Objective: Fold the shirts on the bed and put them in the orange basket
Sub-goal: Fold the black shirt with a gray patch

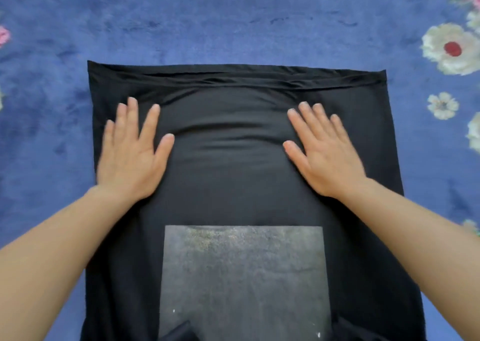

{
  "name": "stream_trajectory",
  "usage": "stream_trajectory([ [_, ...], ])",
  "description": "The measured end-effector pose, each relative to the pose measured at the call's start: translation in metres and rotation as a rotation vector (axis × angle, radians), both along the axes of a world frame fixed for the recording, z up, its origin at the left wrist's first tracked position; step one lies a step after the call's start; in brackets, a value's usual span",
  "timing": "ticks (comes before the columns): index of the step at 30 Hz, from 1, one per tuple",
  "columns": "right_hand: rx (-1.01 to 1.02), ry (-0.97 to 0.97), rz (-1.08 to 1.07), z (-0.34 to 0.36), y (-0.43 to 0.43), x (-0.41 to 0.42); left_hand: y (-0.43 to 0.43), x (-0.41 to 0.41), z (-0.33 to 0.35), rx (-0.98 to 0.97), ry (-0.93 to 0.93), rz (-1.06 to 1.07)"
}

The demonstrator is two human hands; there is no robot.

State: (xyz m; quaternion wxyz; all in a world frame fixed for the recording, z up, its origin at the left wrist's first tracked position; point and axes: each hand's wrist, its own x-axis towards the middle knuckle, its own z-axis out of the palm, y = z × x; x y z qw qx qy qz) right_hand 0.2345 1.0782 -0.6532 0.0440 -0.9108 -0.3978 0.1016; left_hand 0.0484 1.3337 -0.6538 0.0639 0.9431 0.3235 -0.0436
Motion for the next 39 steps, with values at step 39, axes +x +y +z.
stream_trajectory([
  [39,-0.15,0.309,0.153,0.065,-0.252,-0.303,-0.238,-0.312,0.06,-0.053,0.429,-0.664],
])
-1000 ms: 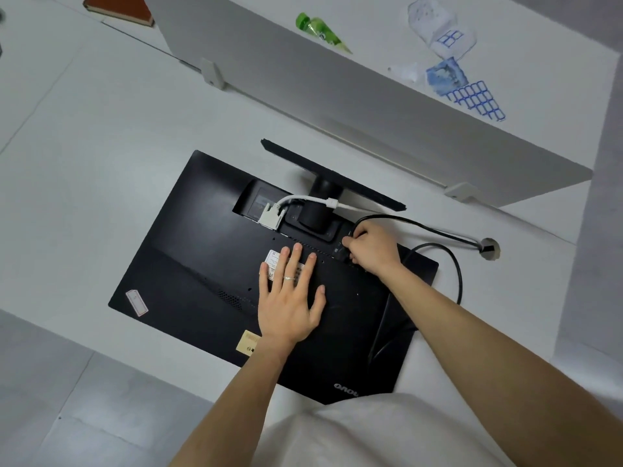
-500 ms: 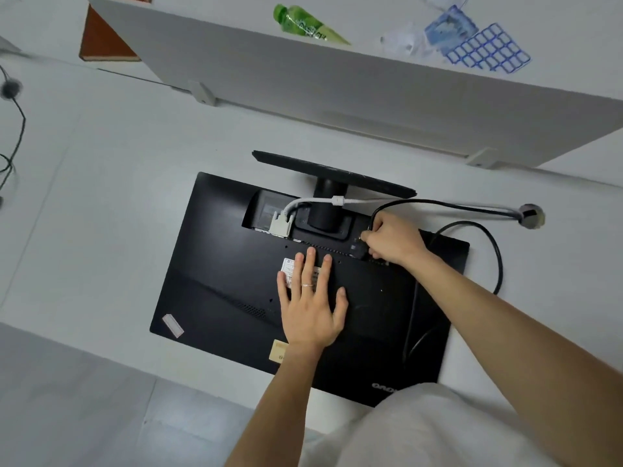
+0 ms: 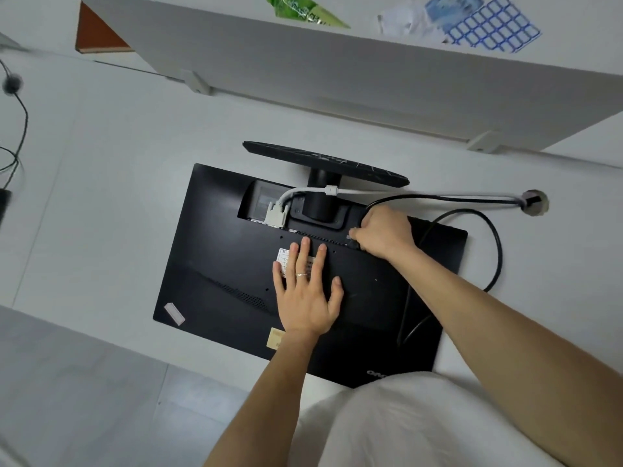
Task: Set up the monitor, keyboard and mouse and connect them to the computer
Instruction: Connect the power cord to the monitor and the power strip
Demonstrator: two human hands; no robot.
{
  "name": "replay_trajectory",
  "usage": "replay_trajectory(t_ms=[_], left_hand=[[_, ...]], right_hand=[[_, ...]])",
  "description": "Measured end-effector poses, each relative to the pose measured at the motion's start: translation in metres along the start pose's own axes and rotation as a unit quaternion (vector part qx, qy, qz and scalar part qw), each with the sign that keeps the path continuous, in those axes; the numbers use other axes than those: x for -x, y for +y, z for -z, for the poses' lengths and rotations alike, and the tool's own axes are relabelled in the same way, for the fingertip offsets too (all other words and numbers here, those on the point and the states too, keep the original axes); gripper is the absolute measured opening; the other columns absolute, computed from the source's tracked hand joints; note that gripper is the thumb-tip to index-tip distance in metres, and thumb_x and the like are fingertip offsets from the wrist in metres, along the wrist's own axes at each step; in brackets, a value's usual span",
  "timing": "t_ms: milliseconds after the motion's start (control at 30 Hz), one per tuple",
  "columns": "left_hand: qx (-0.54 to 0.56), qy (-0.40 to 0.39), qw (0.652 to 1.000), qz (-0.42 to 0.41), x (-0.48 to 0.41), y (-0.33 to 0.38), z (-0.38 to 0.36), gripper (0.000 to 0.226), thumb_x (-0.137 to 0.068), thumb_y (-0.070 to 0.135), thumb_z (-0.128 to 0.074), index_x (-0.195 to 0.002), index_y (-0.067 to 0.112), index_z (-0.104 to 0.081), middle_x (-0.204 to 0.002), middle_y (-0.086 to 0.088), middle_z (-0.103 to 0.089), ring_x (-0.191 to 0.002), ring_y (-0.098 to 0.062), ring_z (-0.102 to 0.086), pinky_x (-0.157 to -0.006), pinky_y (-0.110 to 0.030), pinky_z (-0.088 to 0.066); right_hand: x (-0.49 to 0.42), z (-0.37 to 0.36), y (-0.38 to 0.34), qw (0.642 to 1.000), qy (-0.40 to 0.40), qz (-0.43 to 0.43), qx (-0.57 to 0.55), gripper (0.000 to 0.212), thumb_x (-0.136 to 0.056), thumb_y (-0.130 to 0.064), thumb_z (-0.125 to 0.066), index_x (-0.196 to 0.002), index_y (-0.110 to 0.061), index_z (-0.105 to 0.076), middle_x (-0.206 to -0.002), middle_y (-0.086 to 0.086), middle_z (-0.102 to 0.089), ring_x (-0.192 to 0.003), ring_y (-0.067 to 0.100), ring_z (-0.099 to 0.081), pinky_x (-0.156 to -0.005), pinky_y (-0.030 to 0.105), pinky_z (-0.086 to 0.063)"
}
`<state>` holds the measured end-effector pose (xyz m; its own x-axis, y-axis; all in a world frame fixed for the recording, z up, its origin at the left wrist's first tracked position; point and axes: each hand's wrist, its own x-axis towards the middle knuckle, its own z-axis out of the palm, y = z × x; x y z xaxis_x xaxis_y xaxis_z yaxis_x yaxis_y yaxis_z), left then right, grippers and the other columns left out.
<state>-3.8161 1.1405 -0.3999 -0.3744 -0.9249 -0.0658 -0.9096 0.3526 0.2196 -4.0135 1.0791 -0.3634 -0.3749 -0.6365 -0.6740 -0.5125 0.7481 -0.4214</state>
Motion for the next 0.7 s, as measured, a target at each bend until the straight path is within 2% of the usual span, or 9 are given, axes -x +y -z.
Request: replay_trajectory(t_ms=[200,267,333,400,467,533,567,700], left_hand=[[0.011,0.002,1.0,-0.003,-0.003,0.0,0.001,0.063,-0.095,0.052,-0.042,-0.152,0.027,-0.037,-0.165,-0.004,-0.021,-0.154,-0.022,-0.011,-0.121,-0.057,-0.011],[0.015,0.006,1.0,-0.002,-0.001,0.0,0.002,0.063,-0.094,0.051,-0.043,-0.152,0.027,-0.037,-0.165,-0.003,-0.022,-0.154,-0.023,-0.012,-0.122,-0.057,-0.011],[0.021,0.003,1.0,-0.003,-0.003,0.0,0.002,0.063,-0.094,0.051,-0.044,-0.153,0.028,-0.036,-0.165,-0.002,-0.021,-0.154,-0.022,-0.012,-0.122,-0.056,-0.009],[0.021,0.003,1.0,-0.005,-0.001,-0.002,0.001,0.064,-0.095,0.052,-0.044,-0.154,0.028,-0.035,-0.165,-0.002,-0.02,-0.154,-0.021,-0.01,-0.122,-0.056,-0.008],[0.022,0.002,1.0,-0.004,0.001,-0.003,0.0,0.064,-0.096,0.052,-0.043,-0.154,0.028,-0.035,-0.166,-0.002,-0.019,-0.154,-0.021,-0.009,-0.122,-0.056,-0.008],[0.027,0.005,1.0,-0.001,0.001,-0.003,0.0,0.063,-0.096,0.053,-0.041,-0.154,0.028,-0.035,-0.166,-0.002,-0.019,-0.154,-0.021,-0.009,-0.122,-0.056,-0.009],[0.028,0.005,1.0,-0.004,0.0,-0.002,0.0,0.063,-0.096,0.053,-0.04,-0.154,0.028,-0.035,-0.166,-0.002,-0.019,-0.154,-0.021,-0.009,-0.122,-0.056,-0.009],[0.038,0.016,0.999,-0.008,0.002,-0.004,-0.002,0.063,-0.095,0.053,-0.043,-0.153,0.027,-0.037,-0.165,-0.002,-0.021,-0.154,-0.022,-0.01,-0.122,-0.056,-0.008]], right_hand=[[0.003,-0.002,-0.008,0.998,0.007,-0.054,-0.004,0.02,-0.07,-0.031,-0.074,-0.071,-0.012,-0.07,-0.076,0.005,-0.071,-0.071,0.021,-0.066,-0.048,0.023,-0.038],[0.008,0.002,-0.016,0.998,0.003,-0.052,0.019,0.022,-0.068,-0.033,-0.074,-0.07,-0.011,-0.071,-0.074,0.006,-0.072,-0.069,0.023,-0.069,-0.052,0.025,-0.047],[0.008,0.01,-0.022,0.998,-0.025,-0.044,0.032,0.023,-0.073,-0.031,-0.076,-0.071,-0.008,-0.073,-0.068,0.006,-0.074,-0.066,0.024,-0.072,-0.064,0.032,-0.059],[0.01,0.013,-0.026,0.997,-0.045,-0.049,0.024,0.025,-0.078,-0.029,-0.078,-0.074,-0.004,-0.074,-0.067,0.008,-0.074,-0.067,0.024,-0.074,-0.07,0.037,-0.062],[0.013,0.007,-0.024,0.998,-0.019,-0.045,0.039,0.026,-0.078,-0.032,-0.078,-0.072,-0.007,-0.073,-0.068,0.006,-0.073,-0.068,0.024,-0.073,-0.06,0.034,-0.058],[0.017,0.0,-0.022,0.997,0.015,-0.041,0.067,0.028,-0.077,-0.037,-0.077,-0.07,-0.012,-0.067,-0.077,0.005,-0.072,-0.075,0.024,-0.069,-0.049,0.026,-0.041],[0.018,-0.003,-0.02,0.996,0.029,-0.045,0.07,0.029,-0.078,-0.039,-0.076,-0.07,-0.014,-0.063,-0.084,0.006,-0.071,-0.081,0.026,-0.068,-0.049,0.025,-0.036],[0.022,-0.013,-0.019,0.993,0.076,-0.05,0.078,0.032,-0.081,-0.042,-0.074,-0.086,-0.014,-0.06,-0.102,0.012,-0.069,-0.098,0.032,-0.065,-0.066,0.029,-0.041]])
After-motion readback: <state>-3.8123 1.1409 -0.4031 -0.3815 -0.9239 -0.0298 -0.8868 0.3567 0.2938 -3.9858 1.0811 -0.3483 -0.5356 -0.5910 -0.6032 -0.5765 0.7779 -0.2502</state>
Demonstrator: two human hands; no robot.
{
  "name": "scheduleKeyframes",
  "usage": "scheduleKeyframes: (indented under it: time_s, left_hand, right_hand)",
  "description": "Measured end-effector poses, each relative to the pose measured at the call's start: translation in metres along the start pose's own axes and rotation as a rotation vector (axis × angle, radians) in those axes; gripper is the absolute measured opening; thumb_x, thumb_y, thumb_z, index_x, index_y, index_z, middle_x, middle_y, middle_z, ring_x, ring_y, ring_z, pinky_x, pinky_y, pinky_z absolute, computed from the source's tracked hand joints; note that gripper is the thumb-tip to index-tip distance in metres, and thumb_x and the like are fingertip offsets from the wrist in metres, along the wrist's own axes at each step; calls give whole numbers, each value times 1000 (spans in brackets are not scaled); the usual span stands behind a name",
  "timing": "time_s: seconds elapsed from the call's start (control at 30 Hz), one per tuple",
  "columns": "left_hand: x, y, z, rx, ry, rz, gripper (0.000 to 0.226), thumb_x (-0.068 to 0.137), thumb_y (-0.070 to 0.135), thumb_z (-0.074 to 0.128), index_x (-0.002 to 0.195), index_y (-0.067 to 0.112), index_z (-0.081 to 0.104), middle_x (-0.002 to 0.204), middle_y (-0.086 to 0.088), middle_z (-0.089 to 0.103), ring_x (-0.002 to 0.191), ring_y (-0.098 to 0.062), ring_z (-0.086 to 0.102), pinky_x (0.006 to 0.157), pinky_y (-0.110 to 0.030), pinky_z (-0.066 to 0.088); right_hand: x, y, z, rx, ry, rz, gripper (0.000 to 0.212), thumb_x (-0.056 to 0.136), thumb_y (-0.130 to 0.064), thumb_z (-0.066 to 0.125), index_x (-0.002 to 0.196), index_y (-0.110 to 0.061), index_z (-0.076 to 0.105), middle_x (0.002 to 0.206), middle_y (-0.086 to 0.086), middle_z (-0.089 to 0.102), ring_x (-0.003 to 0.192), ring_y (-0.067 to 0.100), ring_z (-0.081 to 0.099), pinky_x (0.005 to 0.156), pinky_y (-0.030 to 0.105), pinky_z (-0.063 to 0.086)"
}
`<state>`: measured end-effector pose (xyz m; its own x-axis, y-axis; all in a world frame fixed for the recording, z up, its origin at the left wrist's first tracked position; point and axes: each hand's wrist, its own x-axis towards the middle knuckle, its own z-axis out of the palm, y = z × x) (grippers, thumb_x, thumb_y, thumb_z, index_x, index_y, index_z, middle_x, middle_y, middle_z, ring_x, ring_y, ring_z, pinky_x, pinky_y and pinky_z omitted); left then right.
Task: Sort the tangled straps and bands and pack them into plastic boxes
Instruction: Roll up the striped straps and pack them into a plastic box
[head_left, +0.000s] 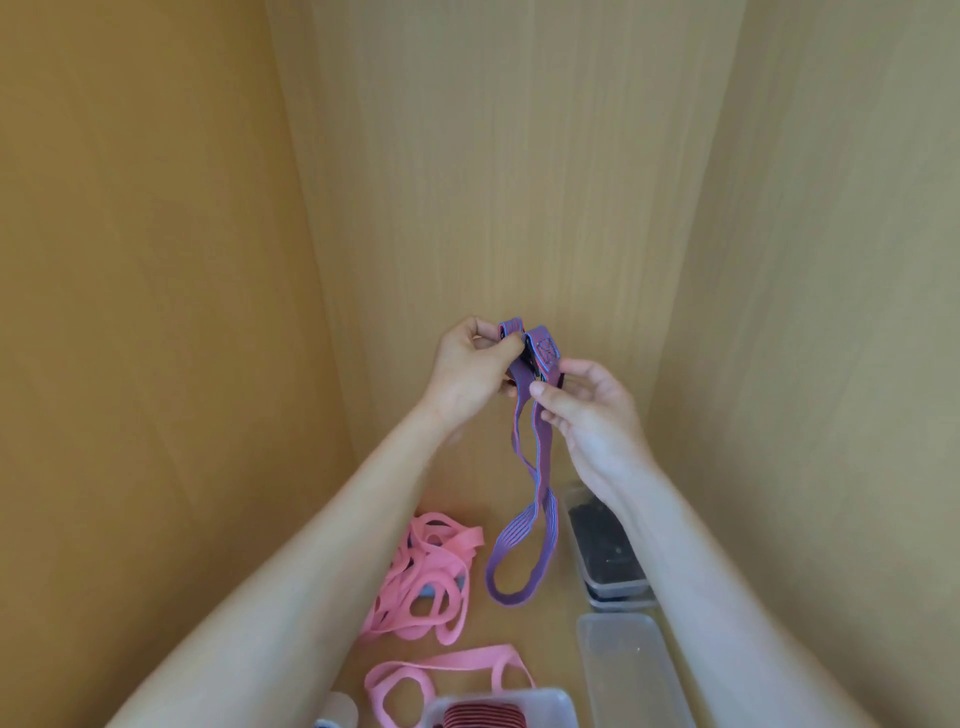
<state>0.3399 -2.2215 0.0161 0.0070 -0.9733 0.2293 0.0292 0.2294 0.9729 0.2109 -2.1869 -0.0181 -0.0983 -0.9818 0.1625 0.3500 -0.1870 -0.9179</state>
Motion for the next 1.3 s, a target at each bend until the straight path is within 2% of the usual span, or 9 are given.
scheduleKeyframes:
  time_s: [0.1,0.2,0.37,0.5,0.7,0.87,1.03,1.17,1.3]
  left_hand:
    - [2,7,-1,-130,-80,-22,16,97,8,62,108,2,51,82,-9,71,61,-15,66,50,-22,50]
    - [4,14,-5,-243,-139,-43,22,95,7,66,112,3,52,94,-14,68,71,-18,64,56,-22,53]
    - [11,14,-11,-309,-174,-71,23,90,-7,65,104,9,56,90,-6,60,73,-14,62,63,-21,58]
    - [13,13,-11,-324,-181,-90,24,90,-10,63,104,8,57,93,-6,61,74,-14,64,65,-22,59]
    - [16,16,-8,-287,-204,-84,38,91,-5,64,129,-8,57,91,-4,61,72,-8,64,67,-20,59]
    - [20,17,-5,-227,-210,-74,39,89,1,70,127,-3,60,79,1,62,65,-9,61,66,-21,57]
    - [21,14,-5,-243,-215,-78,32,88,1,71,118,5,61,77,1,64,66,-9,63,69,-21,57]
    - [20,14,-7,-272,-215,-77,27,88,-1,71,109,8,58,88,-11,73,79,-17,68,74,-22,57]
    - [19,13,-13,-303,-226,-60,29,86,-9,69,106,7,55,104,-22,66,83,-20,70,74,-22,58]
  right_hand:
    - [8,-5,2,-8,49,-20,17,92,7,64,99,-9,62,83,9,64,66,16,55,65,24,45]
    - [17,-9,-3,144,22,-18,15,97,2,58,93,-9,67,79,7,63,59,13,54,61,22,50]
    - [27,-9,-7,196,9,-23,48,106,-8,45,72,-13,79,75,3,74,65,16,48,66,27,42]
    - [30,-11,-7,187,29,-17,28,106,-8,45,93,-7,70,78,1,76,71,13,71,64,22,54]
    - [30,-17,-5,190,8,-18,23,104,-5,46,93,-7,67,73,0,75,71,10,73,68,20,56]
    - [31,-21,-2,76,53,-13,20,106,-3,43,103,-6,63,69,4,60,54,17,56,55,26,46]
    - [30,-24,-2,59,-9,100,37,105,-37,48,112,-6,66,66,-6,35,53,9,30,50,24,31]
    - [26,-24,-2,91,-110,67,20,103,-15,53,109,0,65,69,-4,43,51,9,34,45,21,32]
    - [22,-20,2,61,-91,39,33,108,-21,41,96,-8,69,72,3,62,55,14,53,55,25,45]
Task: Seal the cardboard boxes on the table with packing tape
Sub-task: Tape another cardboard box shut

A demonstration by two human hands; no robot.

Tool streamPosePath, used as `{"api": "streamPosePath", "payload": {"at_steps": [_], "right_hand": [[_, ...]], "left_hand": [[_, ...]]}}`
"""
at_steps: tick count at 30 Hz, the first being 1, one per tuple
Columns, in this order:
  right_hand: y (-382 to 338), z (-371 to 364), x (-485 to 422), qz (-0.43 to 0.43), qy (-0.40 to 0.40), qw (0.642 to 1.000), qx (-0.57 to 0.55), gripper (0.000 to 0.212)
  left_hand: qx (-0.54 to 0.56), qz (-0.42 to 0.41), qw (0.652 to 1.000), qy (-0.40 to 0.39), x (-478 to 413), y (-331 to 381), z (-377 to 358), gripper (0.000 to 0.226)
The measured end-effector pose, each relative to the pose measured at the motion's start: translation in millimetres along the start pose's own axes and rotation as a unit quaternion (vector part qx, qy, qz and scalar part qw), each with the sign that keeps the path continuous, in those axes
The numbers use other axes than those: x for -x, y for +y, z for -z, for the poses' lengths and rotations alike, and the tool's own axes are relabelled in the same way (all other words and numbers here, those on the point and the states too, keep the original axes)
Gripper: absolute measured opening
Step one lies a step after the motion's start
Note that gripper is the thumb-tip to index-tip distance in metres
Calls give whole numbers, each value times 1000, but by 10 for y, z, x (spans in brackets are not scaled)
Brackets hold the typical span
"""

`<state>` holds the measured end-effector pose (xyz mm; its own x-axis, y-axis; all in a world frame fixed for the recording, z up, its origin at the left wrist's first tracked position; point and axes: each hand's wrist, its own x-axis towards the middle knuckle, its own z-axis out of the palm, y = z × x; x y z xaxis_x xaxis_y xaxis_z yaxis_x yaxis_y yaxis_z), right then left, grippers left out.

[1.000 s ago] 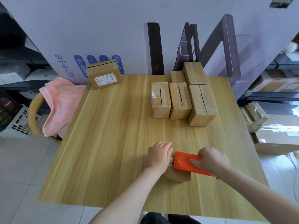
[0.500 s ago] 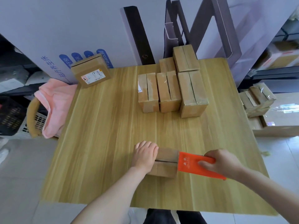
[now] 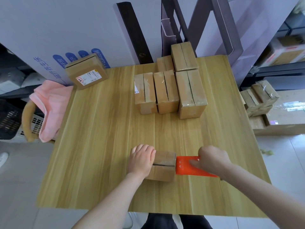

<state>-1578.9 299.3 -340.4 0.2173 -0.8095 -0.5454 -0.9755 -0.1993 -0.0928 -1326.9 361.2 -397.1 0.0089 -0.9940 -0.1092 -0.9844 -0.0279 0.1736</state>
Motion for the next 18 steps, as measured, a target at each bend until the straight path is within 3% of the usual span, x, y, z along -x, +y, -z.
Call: {"api": "streamPosePath", "payload": {"at_steps": [5,9,13,16,18], "right_hand": [[-236,140,-83,-55,-23,998,8,35],[-420,-157,-22,-100,-60,993,-32,24],[-201,-225,142,-142,0,987,-80,42],[-35,-105,270,-170,84,967,-169,50],[-28,-9,361,-140,133,941,-277,46]], "left_hand": [[0,0,1000,0,3,12,13,45],[19,-7,1000,7,26,-6,4,49],[24,-8,1000,-9,48,-37,0,49],[36,66,997,-15,43,4,51,53],[83,192,978,6,89,51,98,50]]}}
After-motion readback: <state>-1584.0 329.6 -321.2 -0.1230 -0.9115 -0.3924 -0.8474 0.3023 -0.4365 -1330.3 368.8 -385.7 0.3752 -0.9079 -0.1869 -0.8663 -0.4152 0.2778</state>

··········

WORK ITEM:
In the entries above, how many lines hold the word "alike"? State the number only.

ANSWER TO THE PROBLEM:
2